また、Pinterest Predicts 2023の発表を受けた日経トレンドの特集記事によると、消費者研究プロジェクト「DENTSU DESIRE DESIGN」に所属する電通の千葉貴志氏は、「以前は一人=寂しい状態という共通認識があったように思う。しかし今は、あえて一人を選ぶ人が増加している。一人でいることに対して、肯定的に捉えられるようになった社会的背景が影響しているのではないか」と述べています。たしかに、コロナ禍では他人との接触を避けた行動を選ばざるを得ず、その環境で2年余りを過ごした消費者は、ひとり行動への抵抗感が減少したと考えられます。その結果、ひとりで過ごす 時間が増え、セルフケアに割く時間や機会も増えたのかもしれません。

また、特にZ世代・ミレニアム世代においては、以下2つの要因が、セルフケアトレンドに影響したと考えられます。  
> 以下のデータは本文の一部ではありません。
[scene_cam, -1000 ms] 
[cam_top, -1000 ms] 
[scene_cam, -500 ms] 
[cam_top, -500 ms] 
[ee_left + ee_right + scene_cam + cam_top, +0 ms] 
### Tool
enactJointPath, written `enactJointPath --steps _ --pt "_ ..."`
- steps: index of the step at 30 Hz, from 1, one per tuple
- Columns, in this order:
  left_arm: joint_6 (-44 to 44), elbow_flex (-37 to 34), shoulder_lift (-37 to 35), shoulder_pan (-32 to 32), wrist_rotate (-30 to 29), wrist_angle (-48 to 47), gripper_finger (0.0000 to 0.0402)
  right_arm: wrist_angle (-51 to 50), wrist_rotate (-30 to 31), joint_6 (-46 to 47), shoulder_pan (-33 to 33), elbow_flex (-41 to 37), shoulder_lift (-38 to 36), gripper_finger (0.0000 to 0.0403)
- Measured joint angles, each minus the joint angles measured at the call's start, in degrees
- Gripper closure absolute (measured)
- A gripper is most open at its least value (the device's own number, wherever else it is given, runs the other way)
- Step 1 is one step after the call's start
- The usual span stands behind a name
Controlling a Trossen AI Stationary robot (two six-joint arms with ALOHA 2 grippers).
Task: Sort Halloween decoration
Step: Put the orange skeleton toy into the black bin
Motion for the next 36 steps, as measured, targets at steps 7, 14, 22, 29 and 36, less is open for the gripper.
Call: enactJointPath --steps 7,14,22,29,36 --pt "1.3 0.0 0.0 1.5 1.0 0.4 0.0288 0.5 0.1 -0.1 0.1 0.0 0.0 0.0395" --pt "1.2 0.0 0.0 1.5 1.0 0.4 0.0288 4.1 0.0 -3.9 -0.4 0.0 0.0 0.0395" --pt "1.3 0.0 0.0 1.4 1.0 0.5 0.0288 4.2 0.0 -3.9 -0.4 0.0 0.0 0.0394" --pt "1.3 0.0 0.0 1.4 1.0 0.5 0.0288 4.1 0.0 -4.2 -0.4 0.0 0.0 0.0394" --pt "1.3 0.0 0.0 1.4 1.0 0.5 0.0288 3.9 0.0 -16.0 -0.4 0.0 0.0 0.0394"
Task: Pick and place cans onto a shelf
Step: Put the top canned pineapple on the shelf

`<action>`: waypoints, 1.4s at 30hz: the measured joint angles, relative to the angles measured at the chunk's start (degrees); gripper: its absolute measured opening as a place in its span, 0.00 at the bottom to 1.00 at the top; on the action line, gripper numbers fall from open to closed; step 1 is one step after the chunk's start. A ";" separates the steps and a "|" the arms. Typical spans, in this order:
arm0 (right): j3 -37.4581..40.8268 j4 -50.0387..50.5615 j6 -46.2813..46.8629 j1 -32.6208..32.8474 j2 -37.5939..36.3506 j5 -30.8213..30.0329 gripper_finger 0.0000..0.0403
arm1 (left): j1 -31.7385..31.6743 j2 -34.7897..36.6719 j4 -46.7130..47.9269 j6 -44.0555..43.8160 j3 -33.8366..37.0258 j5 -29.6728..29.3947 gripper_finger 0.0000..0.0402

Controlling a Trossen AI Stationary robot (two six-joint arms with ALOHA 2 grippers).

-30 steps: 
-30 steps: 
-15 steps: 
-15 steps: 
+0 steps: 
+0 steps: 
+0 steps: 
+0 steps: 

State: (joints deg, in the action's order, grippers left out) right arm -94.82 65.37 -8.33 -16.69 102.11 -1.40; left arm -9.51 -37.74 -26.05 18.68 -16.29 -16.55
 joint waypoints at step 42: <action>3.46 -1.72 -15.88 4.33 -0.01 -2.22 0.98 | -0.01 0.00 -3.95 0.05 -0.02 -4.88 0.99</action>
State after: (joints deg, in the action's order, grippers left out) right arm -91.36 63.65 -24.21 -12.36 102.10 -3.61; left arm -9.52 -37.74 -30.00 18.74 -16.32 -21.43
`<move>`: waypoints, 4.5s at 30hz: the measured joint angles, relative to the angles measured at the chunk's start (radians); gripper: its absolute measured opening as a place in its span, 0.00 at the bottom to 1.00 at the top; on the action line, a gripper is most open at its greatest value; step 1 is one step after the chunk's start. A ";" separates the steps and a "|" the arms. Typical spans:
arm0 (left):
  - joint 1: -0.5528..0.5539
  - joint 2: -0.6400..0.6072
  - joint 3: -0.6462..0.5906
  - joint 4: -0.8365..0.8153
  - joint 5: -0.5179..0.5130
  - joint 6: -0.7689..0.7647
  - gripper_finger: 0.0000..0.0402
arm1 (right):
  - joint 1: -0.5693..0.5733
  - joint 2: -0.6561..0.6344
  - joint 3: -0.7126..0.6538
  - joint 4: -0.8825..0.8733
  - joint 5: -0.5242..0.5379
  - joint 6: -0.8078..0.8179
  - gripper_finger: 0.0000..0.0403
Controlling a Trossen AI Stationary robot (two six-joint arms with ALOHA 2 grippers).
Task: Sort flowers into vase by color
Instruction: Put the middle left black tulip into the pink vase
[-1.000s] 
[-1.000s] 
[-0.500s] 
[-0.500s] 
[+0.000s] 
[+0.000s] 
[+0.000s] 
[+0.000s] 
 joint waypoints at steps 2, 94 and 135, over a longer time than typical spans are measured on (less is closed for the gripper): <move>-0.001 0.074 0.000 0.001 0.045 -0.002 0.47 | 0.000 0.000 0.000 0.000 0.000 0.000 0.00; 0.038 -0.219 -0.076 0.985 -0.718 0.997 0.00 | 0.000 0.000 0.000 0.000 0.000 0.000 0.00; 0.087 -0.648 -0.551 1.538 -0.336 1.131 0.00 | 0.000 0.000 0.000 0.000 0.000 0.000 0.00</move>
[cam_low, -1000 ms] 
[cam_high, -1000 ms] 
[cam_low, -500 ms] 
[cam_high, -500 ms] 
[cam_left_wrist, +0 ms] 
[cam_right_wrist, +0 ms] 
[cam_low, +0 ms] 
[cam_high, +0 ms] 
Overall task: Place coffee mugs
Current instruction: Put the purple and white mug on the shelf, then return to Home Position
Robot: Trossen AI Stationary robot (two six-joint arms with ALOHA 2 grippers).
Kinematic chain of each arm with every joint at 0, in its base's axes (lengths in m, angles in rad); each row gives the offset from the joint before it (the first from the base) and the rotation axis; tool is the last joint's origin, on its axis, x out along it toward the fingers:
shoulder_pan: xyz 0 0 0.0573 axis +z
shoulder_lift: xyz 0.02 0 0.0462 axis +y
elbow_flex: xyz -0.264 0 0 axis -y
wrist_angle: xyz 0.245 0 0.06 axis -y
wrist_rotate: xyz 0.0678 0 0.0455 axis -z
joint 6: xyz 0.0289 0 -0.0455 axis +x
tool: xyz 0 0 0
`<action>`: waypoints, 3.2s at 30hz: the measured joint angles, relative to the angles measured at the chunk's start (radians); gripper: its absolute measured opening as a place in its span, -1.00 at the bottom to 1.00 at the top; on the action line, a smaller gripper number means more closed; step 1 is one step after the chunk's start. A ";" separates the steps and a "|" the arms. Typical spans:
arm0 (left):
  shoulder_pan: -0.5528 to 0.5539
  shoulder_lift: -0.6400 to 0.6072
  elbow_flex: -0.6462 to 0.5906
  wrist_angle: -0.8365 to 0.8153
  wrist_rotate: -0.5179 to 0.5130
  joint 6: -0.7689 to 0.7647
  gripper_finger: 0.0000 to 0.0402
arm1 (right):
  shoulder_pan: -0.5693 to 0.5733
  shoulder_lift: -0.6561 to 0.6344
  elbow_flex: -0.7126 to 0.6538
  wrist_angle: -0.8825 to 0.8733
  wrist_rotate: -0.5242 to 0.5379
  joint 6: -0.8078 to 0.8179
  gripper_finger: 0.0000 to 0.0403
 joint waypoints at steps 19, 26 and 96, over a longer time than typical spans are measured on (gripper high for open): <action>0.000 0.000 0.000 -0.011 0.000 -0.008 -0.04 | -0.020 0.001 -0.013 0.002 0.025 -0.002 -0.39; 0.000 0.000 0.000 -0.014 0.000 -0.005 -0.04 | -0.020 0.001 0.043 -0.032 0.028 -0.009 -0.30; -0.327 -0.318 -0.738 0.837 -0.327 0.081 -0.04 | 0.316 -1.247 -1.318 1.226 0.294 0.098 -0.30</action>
Z世代・ミレニアム世代におけるセルフケアトレンドの要因

①SNSの普及によるストレスの増加

Z世代・ミレニアル世代は、SNSの情報から、多くのストレスを受けていると考えられます。たとえば、SNSで他人の投稿をみて自分と比較し差を感じることや、不本意に攻撃的な言葉を目にすることがストレスの原因です。これらの心理的なストレスを軽減するために、セルフケアが流行した可能性があります。

 ②多様性・個性を求められることへのプレッシャー

現在の社会には、多様性や個性が重視される傾向があります。個人は自分自身を確立し、他と差別化することが求められるようになりました。「何者かにならなければならない」といった意識は、Z世代・ミレニアム世代にとってプレッシャーとなる可能性があります。このようなプレッシャーや要求に対応するために、Z世代・ミレニアム世代はセルフケアを活用して自己理解や自己受容を促進していると考えられます。たとえばPinterest Predicts 2023によると、「自己表現アートセラピー」というワードの検索数が、前年比+120%増加しています。

ワインバーでアートセラピーを体験できる「Artbar Tokyo」
https://www.instagram.com/artbartokyo/

今回の記事では「セルフケアトレンド」をテーマに、その活用事例のご紹介、トレンドの背景について考察しました。常に変化するトレンドをつかむために、事例を知ること、社会の変化による消費者の変化を考察することは欠かせません。これらの点をおさえることで、トレンドにマッチしたサービスのヒントが見えてくると考えます。また、今後のセルフケア市場の広がりにも、ぜひ注目していきましょう。